Mais la loi a été retardée à plusieurs reprises en raison des interventions répétées des pays de l’UE, des législateurs du Parlement et des commissaires impliqués dans le processus.

En décembre 2021, le nouveau gouvernement allemand a pressé la Commission de retarder les règles et de les façonner davantage au goût de l’Allemagne, car EURACTIV dévoilé.

La France, pour sa part, s’emploie à accélérer le pression pour que le nucléaire bas carbone soit reconnu dans la loi.

Pieper lui-même a cherché à intervenir. En septembre 2022, il déposé un amendement à la directive sur les énergies renouvelables qui aurait ouvert la porte à une production généralisée d’hydrogène, quelle que soit la source d’électricité.

Ceci, à son tour, aurait réduit la capacité de la Commission à réglementer l’hydrogène via les règles d’additionnalité. À l’époque, le commissaire avait même laissé entendre qu’un acte délégué sur l’additionnalité de l’hydrogène pourrait ne plus être nécessaire.

La décision de Pieper a déclenché une intervention frénétique de l’industrie de l’hydrogène, et le législateur allemand a finalement abandonné son initiative.

Jorgo Chatzimarkakis, PDG de l’organisme de lobbying industriel Hydrogen Europe, a déclaré à EURACTIV que l’industrie « a un besoin urgent » de l’acte délégué. Alors qu’une directive pourrait prendre des années à être mise en œuvre, un acte délégué entrerait en vigueur presque immédiatement, a-t-il soutenu.

En décembre, l’exécutif européen a finalement déposé une document avec lequel la plupart des intervenants semblaient d’accord. Mais cette poussée a également fini par être réduite, cette fois en raison de préoccupations au sein de la Commission elle-même, selon EURACTIV.

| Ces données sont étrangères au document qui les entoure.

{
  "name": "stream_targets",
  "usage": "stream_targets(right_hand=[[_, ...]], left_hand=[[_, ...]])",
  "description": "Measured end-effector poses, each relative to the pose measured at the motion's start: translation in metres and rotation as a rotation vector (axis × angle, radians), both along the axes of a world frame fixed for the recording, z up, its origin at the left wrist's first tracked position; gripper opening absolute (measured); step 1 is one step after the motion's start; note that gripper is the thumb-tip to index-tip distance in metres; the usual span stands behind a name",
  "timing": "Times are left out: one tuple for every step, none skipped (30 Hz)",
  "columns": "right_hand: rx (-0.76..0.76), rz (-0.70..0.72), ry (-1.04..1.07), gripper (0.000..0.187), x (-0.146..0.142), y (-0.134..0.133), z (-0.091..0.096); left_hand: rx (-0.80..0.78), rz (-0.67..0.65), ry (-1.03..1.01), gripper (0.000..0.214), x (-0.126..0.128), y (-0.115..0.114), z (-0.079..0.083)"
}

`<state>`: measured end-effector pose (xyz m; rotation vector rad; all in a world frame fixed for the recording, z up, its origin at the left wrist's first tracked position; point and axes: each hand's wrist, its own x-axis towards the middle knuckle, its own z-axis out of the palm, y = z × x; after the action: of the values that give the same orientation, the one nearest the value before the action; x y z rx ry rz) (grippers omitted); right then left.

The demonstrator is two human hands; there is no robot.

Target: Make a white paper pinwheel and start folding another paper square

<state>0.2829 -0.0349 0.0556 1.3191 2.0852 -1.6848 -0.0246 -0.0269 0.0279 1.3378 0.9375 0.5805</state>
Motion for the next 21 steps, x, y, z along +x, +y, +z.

La présidente de la Commission européenne, Ursula von der Leyen, s’est depuis emparée du dossier. En faisant de la réglementation sur l’hydrogène sa priorité, EURACTIV comprend qu’elle souhaite aligner la politique sur son propre plan industriel Green Deal et sur le prochain Net-Zero Industry Act qui devrait être déposé à la mi-mars.

« L’acte délégué et la directive sur les énergies renouvelables sont étroitement liés », Chatzimarkakis a déclaré à EURACTIVaffirmant que « les deux sont essentiels pour le secteur de l’hydrogène » et un élément crucial du plan industriel Green Deal de l’UE, présenté par la Commission la semaine dernière.

Alors que l’UE se débat avec les règles d’« additionnalité » de l’hydrogène, les États-Unis vont de l’avant avec leur propre loi sur la réduction de l’inflation, qui crée des conditions d’investissement favorables pour les producteurs d’hydrogène.